» Problem to work on
Would you copy each line of the records that includes the word "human"?

[Extracted records]
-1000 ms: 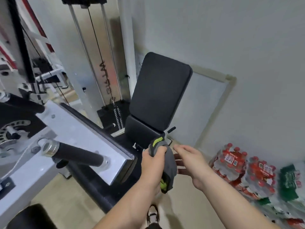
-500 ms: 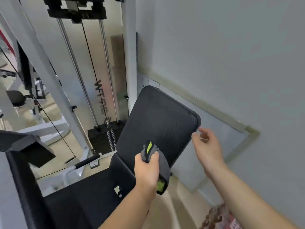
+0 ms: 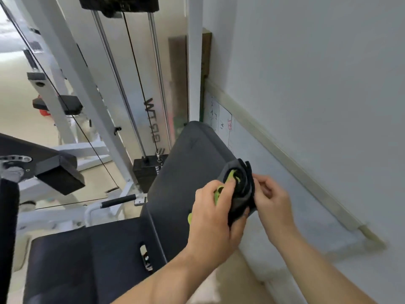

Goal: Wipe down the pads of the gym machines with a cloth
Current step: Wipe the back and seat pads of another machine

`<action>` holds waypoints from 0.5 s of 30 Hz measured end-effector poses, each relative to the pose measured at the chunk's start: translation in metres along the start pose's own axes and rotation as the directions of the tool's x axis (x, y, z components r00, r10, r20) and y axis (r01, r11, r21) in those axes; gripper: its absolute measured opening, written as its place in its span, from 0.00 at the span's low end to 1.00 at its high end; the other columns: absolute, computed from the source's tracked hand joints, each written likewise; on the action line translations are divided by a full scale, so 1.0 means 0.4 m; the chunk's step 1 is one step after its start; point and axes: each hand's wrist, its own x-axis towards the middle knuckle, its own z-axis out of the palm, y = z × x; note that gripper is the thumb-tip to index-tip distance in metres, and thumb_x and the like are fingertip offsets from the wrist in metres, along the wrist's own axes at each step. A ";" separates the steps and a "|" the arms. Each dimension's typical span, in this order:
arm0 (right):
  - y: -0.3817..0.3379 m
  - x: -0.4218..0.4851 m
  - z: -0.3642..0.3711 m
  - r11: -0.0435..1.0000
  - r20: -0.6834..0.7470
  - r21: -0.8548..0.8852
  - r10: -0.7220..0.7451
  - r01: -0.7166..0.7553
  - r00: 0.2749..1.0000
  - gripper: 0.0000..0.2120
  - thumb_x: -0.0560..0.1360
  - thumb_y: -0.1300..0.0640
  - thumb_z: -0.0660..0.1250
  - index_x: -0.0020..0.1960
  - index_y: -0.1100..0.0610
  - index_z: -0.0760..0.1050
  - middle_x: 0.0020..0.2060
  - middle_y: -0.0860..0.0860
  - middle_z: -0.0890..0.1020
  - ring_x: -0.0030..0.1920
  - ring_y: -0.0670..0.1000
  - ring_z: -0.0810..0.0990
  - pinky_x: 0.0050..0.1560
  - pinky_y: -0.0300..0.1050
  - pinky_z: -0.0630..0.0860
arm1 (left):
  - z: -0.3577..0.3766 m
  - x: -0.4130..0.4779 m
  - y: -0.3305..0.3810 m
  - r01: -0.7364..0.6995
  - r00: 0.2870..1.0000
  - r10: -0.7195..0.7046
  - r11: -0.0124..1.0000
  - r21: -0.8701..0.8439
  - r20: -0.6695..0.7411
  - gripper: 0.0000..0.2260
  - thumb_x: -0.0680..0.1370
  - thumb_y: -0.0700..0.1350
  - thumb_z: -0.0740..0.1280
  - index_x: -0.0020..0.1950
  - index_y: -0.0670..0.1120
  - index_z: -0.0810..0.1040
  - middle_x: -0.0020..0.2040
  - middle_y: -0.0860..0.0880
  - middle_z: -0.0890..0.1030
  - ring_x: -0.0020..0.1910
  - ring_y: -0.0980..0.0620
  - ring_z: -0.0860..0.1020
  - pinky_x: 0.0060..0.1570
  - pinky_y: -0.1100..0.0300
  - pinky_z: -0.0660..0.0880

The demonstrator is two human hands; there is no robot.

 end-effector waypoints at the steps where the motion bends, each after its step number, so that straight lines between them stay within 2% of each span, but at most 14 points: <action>1: -0.003 0.007 0.001 1.000 0.003 0.009 0.004 -0.004 1.000 0.07 0.82 0.62 0.67 0.54 0.57 0.83 0.43 0.49 0.89 0.45 0.46 0.86 0.46 0.37 0.81 | -0.001 0.013 -0.013 -0.058 0.998 0.057 0.998 0.027 0.016 0.28 0.78 0.52 0.69 0.77 0.49 0.67 0.64 0.46 0.71 0.57 0.42 0.73 0.49 0.48 0.78; 3: -0.009 0.014 0.005 1.000 0.015 0.007 -0.007 0.007 1.000 0.07 0.82 0.62 0.67 0.52 0.55 0.83 0.40 0.47 0.88 0.42 0.42 0.85 0.42 0.32 0.78 | -0.005 0.073 -0.066 -0.123 0.992 0.118 0.987 0.101 0.053 0.27 0.76 0.49 0.68 0.75 0.49 0.68 0.61 0.44 0.73 0.55 0.40 0.75 0.46 0.47 0.79; 4: -0.013 0.013 0.007 1.000 0.028 -0.008 -0.018 0.018 0.999 0.07 0.82 0.61 0.67 0.52 0.53 0.83 0.38 0.45 0.88 0.41 0.42 0.84 0.42 0.33 0.77 | -0.009 0.116 -0.095 -0.104 0.993 0.097 0.986 0.133 0.063 0.27 0.76 0.50 0.67 0.75 0.50 0.68 0.60 0.43 0.73 0.55 0.40 0.75 0.47 0.46 0.80; 6: -0.007 0.017 0.008 0.999 0.030 -0.046 -0.024 0.026 0.999 0.07 0.82 0.59 0.67 0.52 0.52 0.83 0.35 0.41 0.84 0.38 0.40 0.80 0.43 0.36 0.75 | -0.017 0.205 -0.147 0.027 0.999 -0.032 0.985 0.170 0.028 0.26 0.77 0.49 0.66 0.75 0.50 0.69 0.62 0.43 0.72 0.58 0.40 0.74 0.52 0.44 0.79; 8: -0.001 0.013 0.008 0.995 0.022 -0.090 -0.032 0.034 0.999 0.06 0.82 0.57 0.66 0.53 0.51 0.82 0.33 0.40 0.81 0.37 0.40 0.77 0.43 0.38 0.72 | -0.021 0.280 -0.177 0.230 0.973 -0.232 0.963 0.143 0.001 0.25 0.80 0.48 0.66 0.78 0.49 0.67 0.66 0.42 0.70 0.63 0.39 0.72 0.58 0.42 0.77; 11: -0.013 0.010 0.008 0.988 0.008 -0.155 -0.005 0.006 1.000 0.06 0.82 0.55 0.67 0.54 0.50 0.83 0.37 0.45 0.83 0.41 0.42 0.79 0.47 0.40 0.74 | -0.017 0.341 -0.155 0.439 0.898 -0.436 0.896 0.067 -0.052 0.25 0.82 0.48 0.64 0.80 0.49 0.64 0.71 0.43 0.68 0.67 0.40 0.70 0.64 0.47 0.71; 13: -0.027 0.009 0.004 0.978 -0.010 -0.206 0.024 -0.026 1.000 0.06 0.81 0.56 0.68 0.53 0.50 0.83 0.36 0.45 0.83 0.40 0.43 0.80 0.46 0.41 0.75 | -0.012 0.297 -0.104 0.432 0.898 -0.431 0.902 -0.012 -0.083 0.25 0.82 0.46 0.66 0.78 0.46 0.66 0.67 0.42 0.70 0.65 0.41 0.71 0.63 0.48 0.71; 15: -0.050 0.014 0.003 0.955 -0.018 -0.289 0.062 -0.065 0.998 0.06 0.80 0.56 0.68 0.50 0.48 0.83 0.38 0.44 0.84 0.43 0.45 0.83 0.48 0.44 0.78 | -0.007 0.193 -0.045 0.287 0.955 -0.292 0.954 -0.087 -0.054 0.24 0.79 0.45 0.68 0.76 0.46 0.69 0.62 0.46 0.71 0.59 0.44 0.74 0.59 0.49 0.75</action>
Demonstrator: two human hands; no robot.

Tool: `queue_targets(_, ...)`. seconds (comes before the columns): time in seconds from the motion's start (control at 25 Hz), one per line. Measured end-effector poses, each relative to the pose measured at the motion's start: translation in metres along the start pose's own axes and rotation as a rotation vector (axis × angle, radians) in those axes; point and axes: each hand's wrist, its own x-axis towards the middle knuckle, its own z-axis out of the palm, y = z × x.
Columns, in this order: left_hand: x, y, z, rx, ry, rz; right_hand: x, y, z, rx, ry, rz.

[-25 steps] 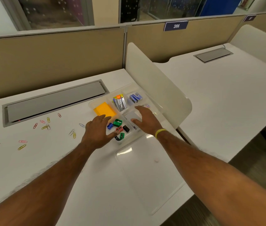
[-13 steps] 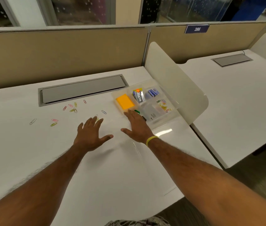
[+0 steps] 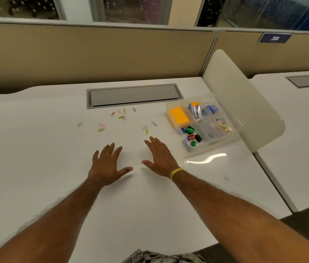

» Response to this task
The demonstrator is two human hands; there is no robot.
Demonstrator: two human hands; no robot.

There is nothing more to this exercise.